To my own surprise, I reach for the door. The click of the handle releasing the door, letting us pass, is deafening. My body isn't mine as I walk towards him, looking exactly as he did before they'd kicked us out. Looking clean, quiet, and totally not himself. My hands aren't mine as I pull up a chair to sit at his bedside. My back isn't mine as Darry pulls me to him, letting it rest against his side. My lungs aren't mine as I fight for air.

But my eyes are mine. My heart is mine. My thoughts are mine. My emotions are mine.
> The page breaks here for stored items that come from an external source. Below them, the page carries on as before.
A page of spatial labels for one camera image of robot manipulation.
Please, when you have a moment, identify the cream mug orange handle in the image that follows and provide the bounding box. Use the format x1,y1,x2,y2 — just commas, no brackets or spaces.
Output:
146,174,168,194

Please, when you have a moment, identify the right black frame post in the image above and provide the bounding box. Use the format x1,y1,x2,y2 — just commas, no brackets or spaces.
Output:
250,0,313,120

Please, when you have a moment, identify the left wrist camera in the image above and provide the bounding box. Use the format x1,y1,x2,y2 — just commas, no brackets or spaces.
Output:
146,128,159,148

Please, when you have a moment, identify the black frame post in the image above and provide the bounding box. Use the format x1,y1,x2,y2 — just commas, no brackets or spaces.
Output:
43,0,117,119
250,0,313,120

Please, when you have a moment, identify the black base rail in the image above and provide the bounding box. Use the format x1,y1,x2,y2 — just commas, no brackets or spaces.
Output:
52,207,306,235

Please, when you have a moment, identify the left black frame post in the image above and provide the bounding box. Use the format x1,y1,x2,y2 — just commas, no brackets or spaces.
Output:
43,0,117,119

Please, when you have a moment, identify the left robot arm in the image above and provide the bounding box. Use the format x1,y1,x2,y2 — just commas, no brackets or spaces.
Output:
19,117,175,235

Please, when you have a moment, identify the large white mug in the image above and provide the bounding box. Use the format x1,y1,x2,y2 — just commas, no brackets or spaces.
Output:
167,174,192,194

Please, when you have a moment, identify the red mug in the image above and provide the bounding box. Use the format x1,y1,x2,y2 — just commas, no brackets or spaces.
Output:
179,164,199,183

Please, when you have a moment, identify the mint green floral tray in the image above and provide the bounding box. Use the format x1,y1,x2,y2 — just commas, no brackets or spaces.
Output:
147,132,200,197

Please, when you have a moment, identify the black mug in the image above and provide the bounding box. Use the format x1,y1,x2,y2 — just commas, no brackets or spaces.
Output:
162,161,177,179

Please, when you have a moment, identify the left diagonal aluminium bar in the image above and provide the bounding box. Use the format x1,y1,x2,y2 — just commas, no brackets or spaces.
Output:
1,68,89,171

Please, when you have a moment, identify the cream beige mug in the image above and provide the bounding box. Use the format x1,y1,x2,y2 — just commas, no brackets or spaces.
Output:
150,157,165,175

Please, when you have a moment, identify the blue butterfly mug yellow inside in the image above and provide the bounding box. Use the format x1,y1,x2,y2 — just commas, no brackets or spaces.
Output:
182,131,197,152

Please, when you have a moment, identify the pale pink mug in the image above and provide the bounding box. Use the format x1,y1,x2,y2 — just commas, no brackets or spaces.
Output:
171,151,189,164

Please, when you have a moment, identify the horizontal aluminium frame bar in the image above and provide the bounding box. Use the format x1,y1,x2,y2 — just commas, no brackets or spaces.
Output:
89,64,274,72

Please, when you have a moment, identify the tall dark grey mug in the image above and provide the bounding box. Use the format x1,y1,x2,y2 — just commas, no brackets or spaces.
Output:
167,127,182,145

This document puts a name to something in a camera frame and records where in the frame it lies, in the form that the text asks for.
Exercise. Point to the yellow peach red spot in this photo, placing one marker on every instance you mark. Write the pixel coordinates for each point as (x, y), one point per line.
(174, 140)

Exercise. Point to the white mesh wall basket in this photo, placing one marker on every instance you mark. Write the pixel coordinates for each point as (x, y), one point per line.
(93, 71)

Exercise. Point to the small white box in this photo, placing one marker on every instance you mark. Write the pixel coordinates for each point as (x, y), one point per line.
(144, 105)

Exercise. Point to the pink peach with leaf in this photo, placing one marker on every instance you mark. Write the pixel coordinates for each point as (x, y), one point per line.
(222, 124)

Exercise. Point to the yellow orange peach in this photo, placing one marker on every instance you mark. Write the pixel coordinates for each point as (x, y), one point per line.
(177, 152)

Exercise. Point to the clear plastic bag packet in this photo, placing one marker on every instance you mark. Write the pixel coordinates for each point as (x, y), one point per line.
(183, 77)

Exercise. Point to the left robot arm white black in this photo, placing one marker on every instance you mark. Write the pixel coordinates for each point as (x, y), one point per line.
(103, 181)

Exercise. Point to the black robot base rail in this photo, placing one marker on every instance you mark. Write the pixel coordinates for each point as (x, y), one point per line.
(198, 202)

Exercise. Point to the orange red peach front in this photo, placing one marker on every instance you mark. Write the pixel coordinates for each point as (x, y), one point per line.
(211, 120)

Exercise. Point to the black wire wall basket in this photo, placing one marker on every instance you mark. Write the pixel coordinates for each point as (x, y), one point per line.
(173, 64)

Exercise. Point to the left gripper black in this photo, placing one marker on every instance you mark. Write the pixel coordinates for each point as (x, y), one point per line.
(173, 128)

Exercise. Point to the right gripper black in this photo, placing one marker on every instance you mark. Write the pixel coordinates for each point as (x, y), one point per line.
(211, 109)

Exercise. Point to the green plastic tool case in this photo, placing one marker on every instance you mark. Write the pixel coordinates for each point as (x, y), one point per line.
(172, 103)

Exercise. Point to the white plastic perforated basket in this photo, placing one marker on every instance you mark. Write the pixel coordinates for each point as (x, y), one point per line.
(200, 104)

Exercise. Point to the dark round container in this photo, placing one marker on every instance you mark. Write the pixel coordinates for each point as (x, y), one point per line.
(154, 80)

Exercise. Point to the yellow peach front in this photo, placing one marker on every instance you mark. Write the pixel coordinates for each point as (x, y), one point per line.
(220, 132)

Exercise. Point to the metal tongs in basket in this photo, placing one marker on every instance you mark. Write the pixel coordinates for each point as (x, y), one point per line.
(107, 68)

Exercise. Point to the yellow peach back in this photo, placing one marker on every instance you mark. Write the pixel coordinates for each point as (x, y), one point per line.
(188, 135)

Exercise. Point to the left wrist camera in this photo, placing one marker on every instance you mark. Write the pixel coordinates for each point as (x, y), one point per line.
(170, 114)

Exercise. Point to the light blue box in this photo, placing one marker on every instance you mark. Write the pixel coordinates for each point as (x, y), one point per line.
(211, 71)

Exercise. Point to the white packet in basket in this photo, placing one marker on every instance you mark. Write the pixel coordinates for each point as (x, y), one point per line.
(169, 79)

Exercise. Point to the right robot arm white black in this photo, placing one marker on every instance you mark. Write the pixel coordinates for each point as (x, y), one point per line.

And through my own eyes, I can see Steve and Two-Bit on Soda's other side. They almost mirror Darry and I: Two-Bit has an arm thrown around Steve's shoulders while Steve rests against him. Our grief steals all of the air in the room, and we look at each other with sadness. Steve and I move away from our barrier and grab both of Soda's hands, still looking at each other, still holding on to a hope that has nearly ceased to exist.

Do we let him go?

The question doesn't need to be said. But it hangs in the room nonetheless, as if we've spray painted it along the blue walls. It's clear, at least to me, that nothing will happen. Nothing will bring him back, and as much as that drains my blood into the floor, I think it's been the answer for a long time now.

Painfully ironic, the life support is on our side. Darry and I stare at it for what feels like years. Yet again, my body isn't mine. My hands aren't mine as I delicately hold my brother's life, literally, in my hands. To think that a month ago, we had him bleeding on a riverbank, shushing his cries of wanting to die. Telling him that he would be okay, that we weren't going to let him die by our hands. We were going to save him from himself.

"Not yet." Darry whispers, his words hitting me like a ton of bricks. Thankful, I lean back and let him put an arm around me. I take Soda's hand in my own and lace his fingers with mine, totally numb. But, yet again, my eyes are mine, taking in everything. Taking in Darry, who won't give me room to move even the slightest bit. Taking in Steve and Two-Bit, who fight the sleep that shines in their eyes. My body thanks Darry as he finally lets me go and I immediately sit up. Then, like we're somehow connected by magnets, Darry's chin rests on my shoulder as he leans on me. Like a mother cat, he nuzzles the side of my head.

Like always, we sit there until the sun rises over the clouds.

And then I feel the weight of what I'm about to do. The haunting realization that we're about to do this. We're going to let Soda have his wish, his last words to us before he fell unconscious.

"I love you." All four of us echo one another.

There's a tug at my hand. I immediately look behind me, but Soda's hand is loosely in mine. I turn back to Darry, who stares blankly ahead, as if trying to throw himself out of his body. I stare directly at Darry's hand, knowing that the tug was him trying to convince himself not to do this. But my head fills with confusion and my eyes fill with tears as I realize that Darry's hand is completely still.

It's quiet, barely audible. It's probably not meant to be heard. I swear on my life that I hear, "Hi."

And when I turn towards my brother again, I find that his hand is tight with mine.